▶ Data:
........

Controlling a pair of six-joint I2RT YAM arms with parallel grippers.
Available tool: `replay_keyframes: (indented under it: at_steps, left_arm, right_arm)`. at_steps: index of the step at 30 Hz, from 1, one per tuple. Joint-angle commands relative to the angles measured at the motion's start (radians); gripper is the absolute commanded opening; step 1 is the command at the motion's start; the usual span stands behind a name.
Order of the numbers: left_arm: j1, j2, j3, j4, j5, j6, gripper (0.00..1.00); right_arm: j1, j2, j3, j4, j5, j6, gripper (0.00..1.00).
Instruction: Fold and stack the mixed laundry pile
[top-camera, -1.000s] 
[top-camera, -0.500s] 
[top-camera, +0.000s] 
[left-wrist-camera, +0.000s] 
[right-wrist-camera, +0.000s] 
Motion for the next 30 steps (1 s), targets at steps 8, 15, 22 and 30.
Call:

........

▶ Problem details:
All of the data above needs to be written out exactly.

▶ Problem solution:
Controlling a pair of six-joint I2RT YAM arms with parallel grippers.
Available tool: `replay_keyframes: (indented under it: at_steps, left_arm, right_arm)`. at_steps: index of the step at 30 Hz, from 1, one per tuple. Joint-angle commands relative to the angles measured at the motion's start (radians); gripper is the absolute commanded opening; step 1 is the command at the motion's start; the usual span stands behind a name.
Order of the numbers: left_arm: j1, j2, j3, j4, j5, j6, gripper (0.00..1.00); right_arm: j1, j2, j3, j4, j5, j6, gripper (0.00..1.00).
Instruction: Fold and stack the mixed laundry pile
[top-camera, -1.000s] 
[top-camera, -0.500s] 
[top-camera, +0.000s] 
[left-wrist-camera, +0.000s] 
[right-wrist-camera, +0.000s] 
Motion for the next 30 steps (1 s), targets at steps 8, 15, 22 and 30.
Call:

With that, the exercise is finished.